◆ Task requirements ◆
The listing below should be printed again word for word, without any images.

◆ Source material ◆
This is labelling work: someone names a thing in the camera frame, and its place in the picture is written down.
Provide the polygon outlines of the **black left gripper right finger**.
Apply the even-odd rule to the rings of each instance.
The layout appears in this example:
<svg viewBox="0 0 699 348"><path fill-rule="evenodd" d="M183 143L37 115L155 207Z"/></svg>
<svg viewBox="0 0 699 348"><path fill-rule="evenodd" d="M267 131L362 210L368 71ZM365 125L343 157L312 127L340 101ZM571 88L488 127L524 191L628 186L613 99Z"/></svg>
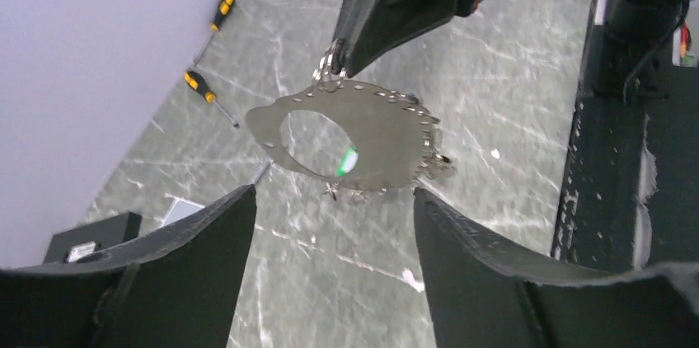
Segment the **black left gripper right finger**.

◆ Solution to this task ◆
This is labelling work: someone names a thing in the camera frame, and its place in the picture is written down.
Provide the polygon outlines of the **black left gripper right finger**.
Apply the even-odd rule to the rings of each instance.
The layout appears in this example:
<svg viewBox="0 0 699 348"><path fill-rule="evenodd" d="M183 143L37 115L155 207Z"/></svg>
<svg viewBox="0 0 699 348"><path fill-rule="evenodd" d="M267 131L362 210L368 71ZM365 125L343 157L312 127L340 101ZM571 88L488 127L524 191L628 186L613 99Z"/></svg>
Segment the **black left gripper right finger**.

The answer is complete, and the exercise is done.